Balconies accessed through glazed sliding doors look out towards the water and provide an additional 13 square metres of floor space for each of the apartments.
Basement car parking is connected to the storeys above by lifts that open onto corridors, with space for benches and large windows that allow natural light to enter the interior.
Photography is by Tord-Rikard Söderström.
Read on for a statement from studio principals Gert Wingårdh and Anna Höglund:
Strandparken building
It started in the 1990s with Arne Olson, a young man with a passion for ecology. We met one night by complete coincidence in Copenhagen. It turned into a deep dive through all that was known at the time about green building, with the big construction firm picking up the tab. Sure, wood framing ought to be the future even for multi-family housing.
Arne later came to Folkhem to be the CEO after Sven-Harry. We won an urban planning competition in Sundbyberg in 2007, and got to design four apartment buildings for Folkhem. The first is called B and has just now been occupied in the summer of 2013.
It's nine storeys high with a load-bearing frame of solid wood from Martinsson's, and the outside is entirely clad in cedar shingles. It looks like a wooden house.
A wood-framed building weighs only a third of what it would if it had been made of steel and concrete.
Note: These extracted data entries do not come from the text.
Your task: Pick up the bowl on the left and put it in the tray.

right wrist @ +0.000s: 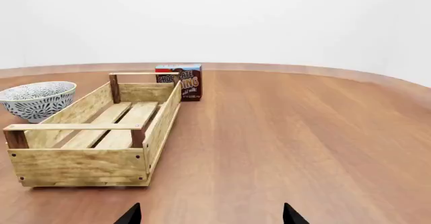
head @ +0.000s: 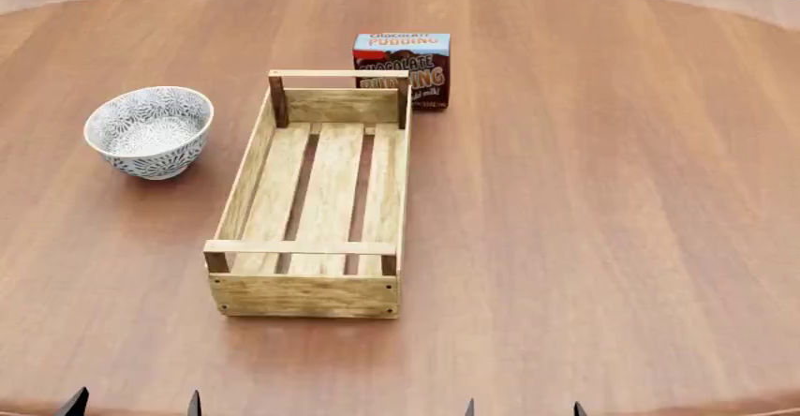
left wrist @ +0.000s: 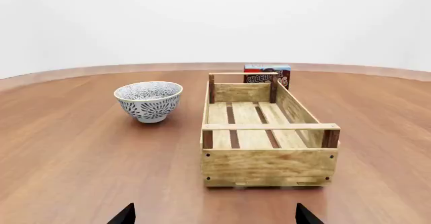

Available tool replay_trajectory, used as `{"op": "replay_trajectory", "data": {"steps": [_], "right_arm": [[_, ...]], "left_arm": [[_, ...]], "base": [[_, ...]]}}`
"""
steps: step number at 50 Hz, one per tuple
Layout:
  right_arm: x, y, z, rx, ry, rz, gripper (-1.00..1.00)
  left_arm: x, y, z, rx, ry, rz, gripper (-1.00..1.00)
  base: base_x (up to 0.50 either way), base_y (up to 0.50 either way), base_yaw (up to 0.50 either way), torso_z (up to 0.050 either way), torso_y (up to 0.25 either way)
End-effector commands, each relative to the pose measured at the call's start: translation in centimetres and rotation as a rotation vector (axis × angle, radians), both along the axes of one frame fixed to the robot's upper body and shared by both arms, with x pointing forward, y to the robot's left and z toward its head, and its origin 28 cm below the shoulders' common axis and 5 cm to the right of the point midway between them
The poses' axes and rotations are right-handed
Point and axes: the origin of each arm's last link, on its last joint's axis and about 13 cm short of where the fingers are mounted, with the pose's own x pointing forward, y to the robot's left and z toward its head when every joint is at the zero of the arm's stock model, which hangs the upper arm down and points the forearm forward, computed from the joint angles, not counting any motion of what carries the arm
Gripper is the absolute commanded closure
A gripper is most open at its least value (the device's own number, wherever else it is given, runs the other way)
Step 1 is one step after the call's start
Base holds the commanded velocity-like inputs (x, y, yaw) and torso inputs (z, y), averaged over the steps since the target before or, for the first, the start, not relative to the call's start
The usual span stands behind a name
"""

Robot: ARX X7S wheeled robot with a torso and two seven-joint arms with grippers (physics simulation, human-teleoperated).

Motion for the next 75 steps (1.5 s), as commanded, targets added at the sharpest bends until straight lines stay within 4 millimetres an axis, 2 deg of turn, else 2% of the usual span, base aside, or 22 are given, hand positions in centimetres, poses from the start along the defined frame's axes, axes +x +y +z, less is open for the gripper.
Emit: {"op": "replay_trajectory", "data": {"steps": [1, 17, 25, 30, 44, 75], "right_arm": [[0.01, 0.01, -0.05, 0.0, 0.0, 0.0, -1.0], [0.02, -0.03, 0.06, 0.011, -0.003, 0.002, -1.0], [-0.27, -0.13, 0.86, -0.017, -0.037, 0.02, -1.0], [-0.33, -0.12, 0.52, -0.028, -0.031, 0.018, -1.0], [-0.41, -0.28, 0.45, 0.055, 0.0, 0.041, -1.0], [-0.34, -0.33, 0.4, 0.078, 0.017, 0.038, -1.0]], "left_arm": [[0.01, 0.0, -0.02, 0.0, 0.0, 0.0, -1.0], [-0.08, 0.03, 0.1, -0.011, -0.01, 0.0, -1.0], [0.06, -0.21, 0.23, 0.071, 0.024, 0.035, -1.0], [0.01, -0.22, 0.12, 0.071, 0.029, 0.029, -1.0], [-0.09, -0.34, 0.06, 0.103, 0.044, 0.036, -1.0], [-0.05, -0.52, -0.04, 0.091, 0.035, 0.022, -1.0]], "base": [[0.0, 0.0, 0.0, 0.0, 0.0], [0.0, 0.0, 0.0, 0.0, 0.0], [0.0, 0.0, 0.0, 0.0, 0.0], [0.0, 0.0, 0.0, 0.0, 0.0], [0.0, 0.5, 0.0, 0.0, 0.0], [0.0, 0.5, 0.0, 0.0, 0.0]]}}
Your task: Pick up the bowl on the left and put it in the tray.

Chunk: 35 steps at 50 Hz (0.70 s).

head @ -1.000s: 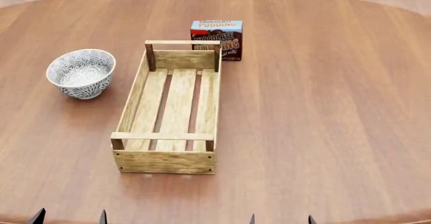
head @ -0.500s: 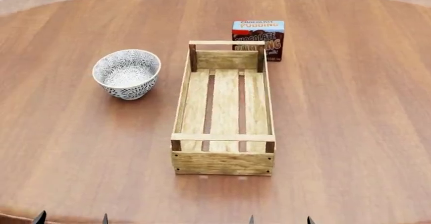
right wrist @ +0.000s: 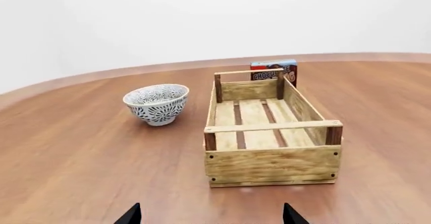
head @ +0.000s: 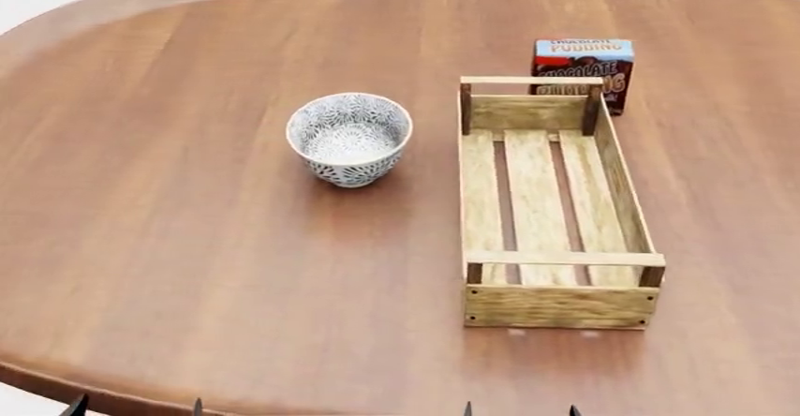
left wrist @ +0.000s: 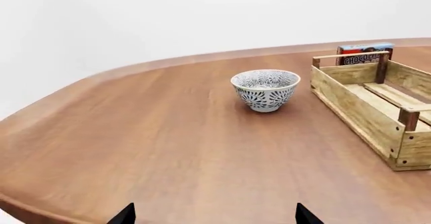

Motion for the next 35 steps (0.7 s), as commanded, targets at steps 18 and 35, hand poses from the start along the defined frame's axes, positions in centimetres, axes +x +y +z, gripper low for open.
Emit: {"op": "replay_trajectory", "data": {"steps": [18, 35], "right_arm": [[-0.07, 0.28, -0.25, -0.033, 0.024, -0.011, -1.0], [-0.06, 0.12, -0.2, -0.004, 0.007, -0.003, -1.0]], "left_arm": [[-0.08, -0.07, -0.36, 0.005, 0.003, -0.011, -1.0], [-0.17, -0.1, -0.45, 0.014, -0.011, -0.018, -1.0]], "base": [[0.0, 0.25, 0.0, 0.0, 0.0], [0.47, 0.0, 0.0, 0.0, 0.0]]}}
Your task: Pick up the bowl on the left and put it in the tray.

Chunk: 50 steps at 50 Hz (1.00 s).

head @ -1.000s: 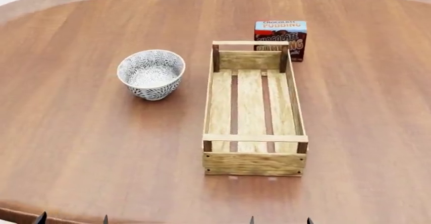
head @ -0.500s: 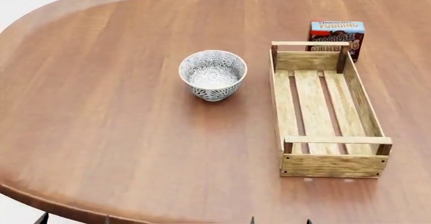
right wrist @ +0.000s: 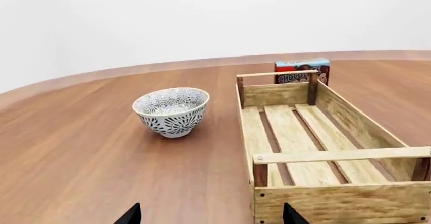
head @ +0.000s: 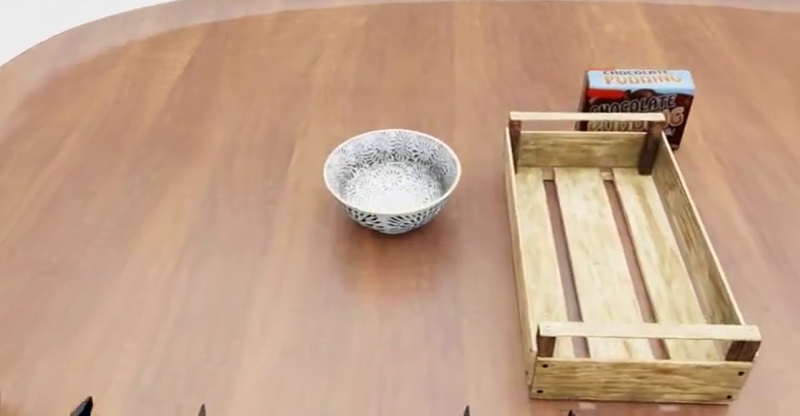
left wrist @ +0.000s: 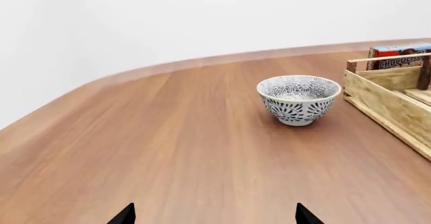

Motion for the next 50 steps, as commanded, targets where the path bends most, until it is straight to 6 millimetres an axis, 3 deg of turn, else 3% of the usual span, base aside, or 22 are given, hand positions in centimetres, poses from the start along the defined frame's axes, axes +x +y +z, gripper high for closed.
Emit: {"op": "replay_trajectory", "data": {"steps": [1, 27, 35, 40, 45, 50], "right_arm": [[0.1, 0.0, 0.0, -0.001, -0.008, 0.0, -1.0], [0.2, 0.0, 0.1, 0.007, 0.003, -0.004, -1.0], [0.5, -0.2, 0.3, 0.003, 0.059, -0.004, -1.0], [0.4, -0.4, 2.9, -0.008, 0.063, 0.014, -1.0], [0.4, -0.8, 6.8, -0.015, 0.061, 0.03, -1.0], [0.4, -1.2, 12.4, -0.018, -0.014, 0.048, -1.0]], "left_arm": [[0.0, 0.0, 0.0, 0.007, -0.008, -0.003, -1.0], [0.2, -0.1, 0.0, 0.028, -0.006, 0.001, -1.0], [0.4, 0.0, 0.2, 0.044, 0.008, 0.02, -1.0], [0.4, 0.0, 2.3, 0.033, 0.015, -0.005, -1.0], [0.0, 0.0, 6.1, 0.013, -0.013, -0.052, -1.0], [0.0, 0.3, 10.5, -0.005, -0.024, -0.112, -1.0]], "base": [[0.5, 0.0, 0.0, 0.0, 0.0], [0.5, 0.0, 0.0, 0.0, 0.0], [0.01, 0.0, 0.0, 0.0, 0.0], [0.0, 0.0, 0.0, 0.0, 0.0], [0.0, 0.0, 0.0, 0.0, 0.0], [0.0, 0.0, 0.0, 0.0, 0.0]]}}
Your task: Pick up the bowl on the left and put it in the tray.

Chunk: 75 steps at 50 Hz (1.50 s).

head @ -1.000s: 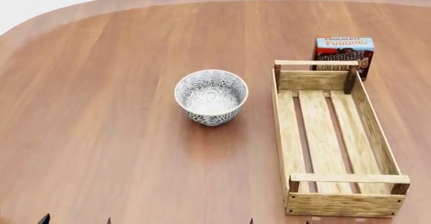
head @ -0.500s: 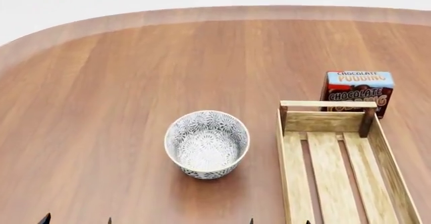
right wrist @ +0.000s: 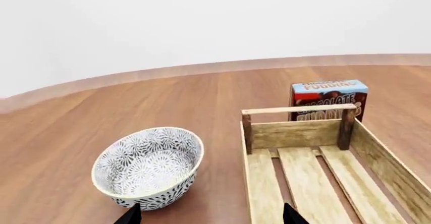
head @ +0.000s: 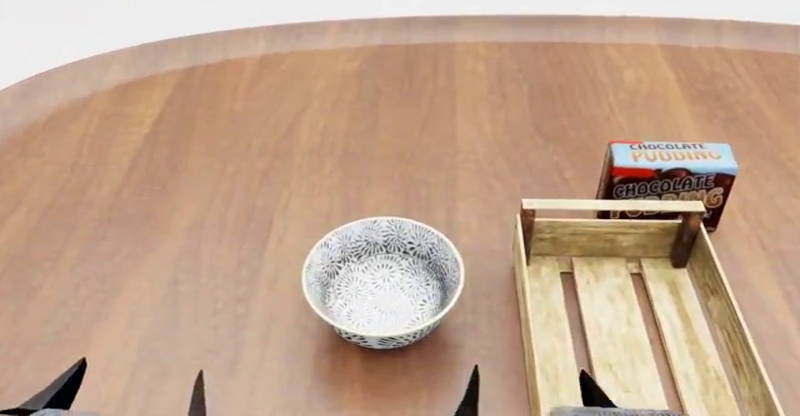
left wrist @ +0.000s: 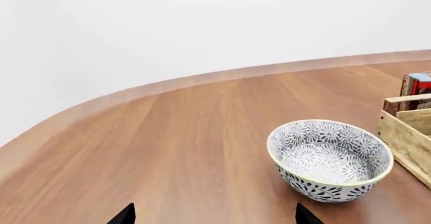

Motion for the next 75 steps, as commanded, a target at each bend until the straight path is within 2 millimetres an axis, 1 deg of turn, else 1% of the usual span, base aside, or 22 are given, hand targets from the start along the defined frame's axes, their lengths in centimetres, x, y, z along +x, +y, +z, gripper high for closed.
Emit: {"op": "replay_trajectory", "data": {"steps": [1, 4, 5, 8, 9, 11, 13, 15, 17, 20, 26, 35, 52, 63, 70, 75], "right_arm": [[-0.5, -0.6, 7.9, -0.039, -0.097, 0.04, -1.0], [-0.3, -0.8, 10.1, -0.053, -0.172, 0.032, -1.0], [-0.2, -1.0, 11.5, -0.026, -0.198, 0.043, -1.0], [-0.3, -1.1, 13.2, -0.022, -0.243, 0.046, -1.0], [-0.3, -1.2, 14.2, -0.025, -0.264, 0.041, -1.0], [-0.5, -1.2, 15.0, -0.022, -0.283, 0.043, -1.0], [-0.5, -1.2, 15.4, -0.014, -0.293, 0.03, -1.0], [-0.5, -1.1, 15.4, -0.003, -0.282, 0.035, -1.0], [-0.4, -1.0, 14.9, -0.007, -0.258, 0.051, -1.0], [-0.4, -1.0, 14.8, -0.005, -0.257, 0.051, -1.0], [-0.4, -1.1, 15.4, -0.012, -0.278, 0.042, -1.0], [-0.4, -1.3, 15.5, -0.024, -0.293, 0.03, -1.0], [-0.2, -1.4, 15.1, -0.016, -0.29, 0.026, -1.0], [-0.2, -1.4, 14.9, -0.016, -0.29, 0.024, -1.0], [-0.2, -1.4, 14.8, -0.017, -0.289, 0.026, -1.0], [-0.2, -1.4, 14.8, -0.019, -0.291, 0.026, -1.0]], "left_arm": [[-0.5, 0.3, 6.6, -0.016, -0.046, -0.085, -1.0], [-0.3, 0.4, 7.8, -0.009, -0.099, -0.071, -1.0], [-0.3, 0.6, 8.7, -0.036, -0.122, -0.071, -1.0], [-0.2, 0.7, 9.8, -0.04, -0.158, -0.069, -1.0], [-0.3, 0.7, 10.6, -0.044, -0.167, -0.081, -1.0], [-0.4, 0.7, 11.2, -0.045, -0.179, -0.088, -1.0], [-0.5, 0.6, 11.5, -0.041, -0.197, -0.095, -1.0], [-0.6, 0.6, 11.7, -0.031, -0.226, -0.103, -1.0], [-0.7, 0.6, 11.7, -0.081, -0.227, -0.153, -1.0], [-0.6, 0.8, 11.7, -0.105, -0.22, -0.156, -1.0], [-0.6, 0.8, 11.9, -0.101, -0.222, -0.154, -1.0], [-0.6, 0.8, 11.7, -0.093, -0.214, -0.148, -1.0], [-0.4, 0.9, 11.4, -0.117, -0.205, -0.166, -1.0], [-0.2, 1.0, 11.3, -0.127, -0.209, -0.144, -1.0], [-0.4, 1.0, 11.3, -0.121, -0.262, -0.157, -1.0], [-0.6, 1.0, 11.3, -0.121, -0.267, -0.166, -1.0]], "base": [[0.0, 0.0, 0.0, 0.0, 0.0], [0.0, 0.0, 0.0, 0.0, 0.0], [0.0, 0.0, 0.0, 0.0, 0.0], [0.0, 0.0, 0.0, 0.0, 0.0], [0.0, 0.0, 0.0, 0.0, 0.0], [0.0, 0.0, 0.0, 0.0, 0.0], [0.0, 0.0, 0.0, 0.0, 0.0], [0.0, 0.0, 0.0, 0.0, 0.0], [0.0, 0.0, 0.0, 0.014, 0.0], [0.0, 0.0, 0.0, 0.05, 0.0], [0.0, 0.0, 0.0, 0.05, 0.0], [0.0, 0.0, 0.0, 0.05, 0.0], [0.0, 0.0, 0.0, 0.05, 0.0], [0.0, 0.0, 0.0, 0.05, 0.0], [0.0, 0.0, 0.0, 0.0, 0.0], [0.0, 0.0, 0.0, 0.0, -0.205]]}}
It's so light that it has to be tied down to the foundation with 23-millimetre metal rods that reach all the way to the eighth floor.
It ended up costing 15 per cent more than it would have with conventional construction (the next one is only going to be 10 per cent more, and on the one after that we've got it). We're doing four buildings, one after the other.
This is the kind of building that elected officials should demand when they call for cost-efficient prefabricated homes. It's warm and dry inside, with the aroma of wood, sheltered from precipitation during construction under a protective roof with an integrated crane. A beloved archetype, a winning Monopoly house.